Madrid, España
Esta investigación analiza la dependencia espaciotemporal del desempleo de larga duración (DLD) a nivel municipal en Andalucía y su significación geosociológica, utilizando datos abiertos de 2015 a 2023. Se lleva a cabo un análisis espacial bivariante para evaluar la dependencia global, seguido de una aproximación a la autocorrelación local mediante el análisis de clúster LISA (Local Indicators of Spatial Association) y un mapa de colocalización de las agrupaciones en la serie temporal. Los resultados revelan un descenso en la autocorrelación espacial y una reducción significativa de la polarización territorial del DLD, lo que sugiere posibles mejoras en el empleo.

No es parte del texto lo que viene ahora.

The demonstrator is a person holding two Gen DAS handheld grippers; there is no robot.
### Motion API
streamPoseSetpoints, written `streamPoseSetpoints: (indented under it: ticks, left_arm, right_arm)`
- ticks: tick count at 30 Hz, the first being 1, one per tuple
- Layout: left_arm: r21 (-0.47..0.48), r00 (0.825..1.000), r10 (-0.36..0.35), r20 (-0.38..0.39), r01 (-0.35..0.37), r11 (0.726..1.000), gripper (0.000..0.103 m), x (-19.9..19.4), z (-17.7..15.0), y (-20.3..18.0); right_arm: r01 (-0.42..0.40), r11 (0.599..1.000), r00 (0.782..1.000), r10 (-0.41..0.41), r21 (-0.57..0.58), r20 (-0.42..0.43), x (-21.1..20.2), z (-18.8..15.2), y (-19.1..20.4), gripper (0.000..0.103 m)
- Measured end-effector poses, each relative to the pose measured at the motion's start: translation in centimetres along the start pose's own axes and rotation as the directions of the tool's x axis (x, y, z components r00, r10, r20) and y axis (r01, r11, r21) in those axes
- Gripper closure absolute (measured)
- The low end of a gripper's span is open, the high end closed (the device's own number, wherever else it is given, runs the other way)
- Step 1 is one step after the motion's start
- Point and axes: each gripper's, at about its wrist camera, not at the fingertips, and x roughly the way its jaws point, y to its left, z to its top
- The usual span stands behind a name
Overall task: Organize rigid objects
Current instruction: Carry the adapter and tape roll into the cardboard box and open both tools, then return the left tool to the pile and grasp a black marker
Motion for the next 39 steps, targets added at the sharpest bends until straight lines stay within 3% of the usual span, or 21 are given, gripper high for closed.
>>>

Las implicaciones prácticas destacan la importancia de incluir las ciencias de datos espaciales y los datos abiertos en políticas de empleo territorialmente focalizadas, para evaluar adecuadamente las implicaciones socioeconómicas y laborales.
This research used open data from 2015 to 2023 to analyse the spatio-temporal dependence of long-term unemployment (LTU) at the municipal level in Andalusia, Spain, and its geo-sociological significance. A bivariate spatial analysis was conducted to assess global dependence, followed by an approach to assess local autocorrelation using a LISA (Local Indicators of Spatial Association) cluster analysis and a colocation map of the clusters over the time series. The results revealed a decrease in spatial autocorrelation and a significant reduction in the territorial polarisation of LTU, suggesting possible improvements in employment. The practical implications highlighted the importance of including spatial data science and open data in territorially-focused employment policies to adequately assess the ensuing socio-economic and employment implications.